[Dataset excerpts]
------

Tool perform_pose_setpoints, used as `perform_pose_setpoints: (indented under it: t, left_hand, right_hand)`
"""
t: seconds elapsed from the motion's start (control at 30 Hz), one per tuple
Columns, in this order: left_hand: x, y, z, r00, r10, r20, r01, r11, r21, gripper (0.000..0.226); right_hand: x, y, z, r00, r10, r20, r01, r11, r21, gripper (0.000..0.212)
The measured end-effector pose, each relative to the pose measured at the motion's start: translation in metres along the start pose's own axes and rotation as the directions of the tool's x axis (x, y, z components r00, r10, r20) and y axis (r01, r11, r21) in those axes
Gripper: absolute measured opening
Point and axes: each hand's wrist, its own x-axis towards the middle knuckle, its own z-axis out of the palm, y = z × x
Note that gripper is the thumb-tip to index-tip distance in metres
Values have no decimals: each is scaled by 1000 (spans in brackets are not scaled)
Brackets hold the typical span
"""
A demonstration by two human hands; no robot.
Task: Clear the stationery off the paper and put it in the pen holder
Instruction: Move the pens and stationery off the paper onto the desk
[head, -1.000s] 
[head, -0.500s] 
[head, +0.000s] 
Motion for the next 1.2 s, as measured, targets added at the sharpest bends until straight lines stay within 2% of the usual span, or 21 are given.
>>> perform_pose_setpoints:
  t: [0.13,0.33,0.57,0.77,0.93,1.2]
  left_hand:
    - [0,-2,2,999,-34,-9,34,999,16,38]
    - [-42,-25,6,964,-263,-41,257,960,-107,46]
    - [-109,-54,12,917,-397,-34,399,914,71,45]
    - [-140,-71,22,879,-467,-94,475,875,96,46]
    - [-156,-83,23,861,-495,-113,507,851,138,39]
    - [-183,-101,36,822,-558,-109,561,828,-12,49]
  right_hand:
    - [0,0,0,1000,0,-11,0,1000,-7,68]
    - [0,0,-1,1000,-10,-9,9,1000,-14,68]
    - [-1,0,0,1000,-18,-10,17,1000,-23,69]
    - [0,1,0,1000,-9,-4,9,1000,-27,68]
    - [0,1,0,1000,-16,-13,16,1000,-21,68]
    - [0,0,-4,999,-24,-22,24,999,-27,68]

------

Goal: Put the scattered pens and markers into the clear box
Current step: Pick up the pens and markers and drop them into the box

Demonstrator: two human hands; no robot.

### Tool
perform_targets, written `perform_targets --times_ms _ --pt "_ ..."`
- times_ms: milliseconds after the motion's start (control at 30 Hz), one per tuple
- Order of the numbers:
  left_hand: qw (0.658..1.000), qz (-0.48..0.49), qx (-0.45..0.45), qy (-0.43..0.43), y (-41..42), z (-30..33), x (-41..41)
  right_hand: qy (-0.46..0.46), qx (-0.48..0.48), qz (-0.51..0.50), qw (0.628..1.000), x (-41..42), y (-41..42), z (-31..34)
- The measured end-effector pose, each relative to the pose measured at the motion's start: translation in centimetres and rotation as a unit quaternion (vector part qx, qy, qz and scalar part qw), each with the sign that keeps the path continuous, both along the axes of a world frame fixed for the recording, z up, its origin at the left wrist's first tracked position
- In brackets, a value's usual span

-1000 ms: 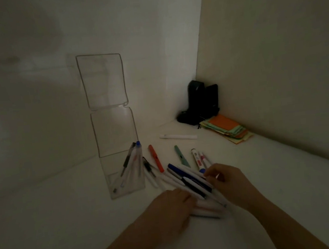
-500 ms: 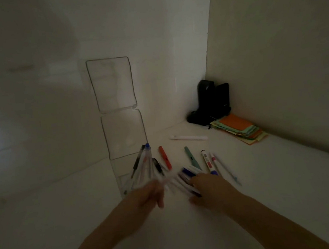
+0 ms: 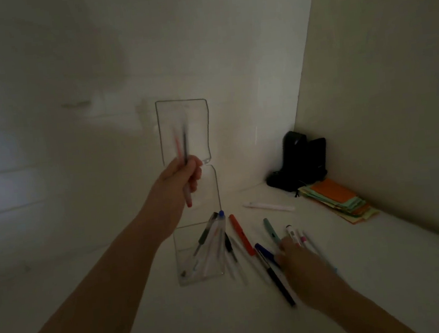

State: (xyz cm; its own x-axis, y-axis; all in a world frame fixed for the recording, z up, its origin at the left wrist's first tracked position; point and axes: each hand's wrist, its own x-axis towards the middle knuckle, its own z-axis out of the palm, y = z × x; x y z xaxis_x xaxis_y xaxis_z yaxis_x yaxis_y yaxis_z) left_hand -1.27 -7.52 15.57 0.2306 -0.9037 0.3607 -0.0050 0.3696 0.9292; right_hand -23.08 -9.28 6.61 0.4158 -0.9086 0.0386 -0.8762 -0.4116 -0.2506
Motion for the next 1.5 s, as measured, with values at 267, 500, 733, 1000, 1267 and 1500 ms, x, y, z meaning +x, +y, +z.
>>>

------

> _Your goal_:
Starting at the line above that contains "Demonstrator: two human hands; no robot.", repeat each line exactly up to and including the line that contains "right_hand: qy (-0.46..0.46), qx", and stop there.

> _Exercise solution_:
Demonstrator: two human hands; no robot.

### Tool
perform_targets, written `perform_targets --times_ms _ --pt "_ ..."`
- times_ms: milliseconds after the motion's start (control at 30 Hz), one per tuple
- Order of the numbers:
  left_hand: qw (0.658..1.000), qz (-0.48..0.49), qx (-0.45..0.45), qy (-0.43..0.43), y (-41..42), z (-30..33), x (-41..41)
  right_hand: qy (-0.46..0.46), qx (-0.48..0.48), qz (-0.51..0.50), qw (0.628..1.000), x (-41..42), y (-41..42), z (-31..34)

The exercise has been carried out in full.